A police manhunt causes Drago to fall to his death and the suitcase of money is retrieved. However, detective Elliot (Leo Genn) decides this is not the killer. His examination of all the clues leads to a final denouement in front of the assembled suspects during a knife-throwing act.

==Cast==
- Christopher Lee as Gregor
- Leo Genn as Elliott
- Anthony Newlands as Barberini
- Heinz Drache as Carl
- Eddi Arent as Eddie
- Klaus Kinski as Manfred Hart
- Margaret Lee as Gina
- Suzy Kendall as Natasha
- Cecil Parker as Sir John
- Victor Maddern as Mason
- Maurice Kaufmann as Mario
- Lawrence James as Manley
- Tom Bowman as Jackson
- Skip Martin as Mr. Big
- Nosher Powell as Red
- Gordon Petrie as man
- Henry B. Longhurst as hotel porter
- Dennis Blakely as Armoured van guard
- George Fisher as fourth man
- Peter Brace as speedboat man
- Roy Scammell as speedboat man
- Geoff Silk as security man
- Keith Peacock as security man
- John Carradine as narrator

==Production==
Finance came in part from Anglo-Amalgamated. It was shot at Hammer Film's Bray Studios in Berkshire and on location around London.The film was partially shot at Billy Smart's Circus. Filming took place from 6 December 1965 to 15 January 1966 during which time it was known as Man Without a Face.

The film was co-produced by the leading German distributor Constantin Film, which was at the same time releasing Rialto Film's long-running series of Wallace adaptations in Germany. Heinz Drache, Eddi Arent and Klaus Kinski were regular performers in that series and were added to this production to appeal to German audiences.

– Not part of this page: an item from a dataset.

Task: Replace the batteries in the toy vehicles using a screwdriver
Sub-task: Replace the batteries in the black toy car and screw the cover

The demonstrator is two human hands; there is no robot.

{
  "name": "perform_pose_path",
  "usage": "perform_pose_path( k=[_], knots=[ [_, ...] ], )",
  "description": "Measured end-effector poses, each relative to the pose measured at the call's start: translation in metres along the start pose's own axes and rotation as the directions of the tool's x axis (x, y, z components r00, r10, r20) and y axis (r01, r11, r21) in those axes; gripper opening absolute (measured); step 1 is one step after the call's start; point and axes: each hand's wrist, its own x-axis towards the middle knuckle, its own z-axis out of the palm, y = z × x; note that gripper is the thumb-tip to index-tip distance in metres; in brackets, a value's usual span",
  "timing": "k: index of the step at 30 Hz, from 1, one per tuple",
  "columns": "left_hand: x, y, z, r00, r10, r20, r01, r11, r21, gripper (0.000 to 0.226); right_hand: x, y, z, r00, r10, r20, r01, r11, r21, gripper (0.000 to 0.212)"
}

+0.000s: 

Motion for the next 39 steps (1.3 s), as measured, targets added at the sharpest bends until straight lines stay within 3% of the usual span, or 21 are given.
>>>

After the film was released Lee wrote a friend:
I have not dared to go and see this film either in public or in private and I prefer to forget that I was ever involved in it. All I can say is that we did not have a bad story at the time that we made the film, but due to completely chaotic production, disinterested direction and a totally inadequate cast seemingly made up of about 110 nationalities, we found ourselves landed with an imperial egg. It is the same old sad story... lack of preparation and lack of an authoritative hand at the helm.

==Release==
The film premiered in Germany on 29 April 1966 and in the UK in November 1967.

The film was bought for AIP who cut the running time to under an hour and released it in the US as Psycho Circus. The film was also simultaneously released on television in the full length version.

==Reception==
Lee reported that despite his own misgivings about the film "it received more than adequate notices in the trade press (I gave a most 'sympathetic performance') and that the public is going to see it in large numbers. God knows why."

The Monthly Film Bulletin wrote: "A stolid thriller incorporating every cliché known to circus settings. Acting, script and direction are all equally flaccid."

The Radio Times wrote, "Christopher Lee wears a black woolly hood for nearly all of his scenes in this lame whodunnit, with minor horrific overtones...but the stalwart efforts of the cast including Klaus Kinski and Suzy Kendall act as a welcome safety net for the shaky plot"; while Britmovie called it "fairly suspenseful."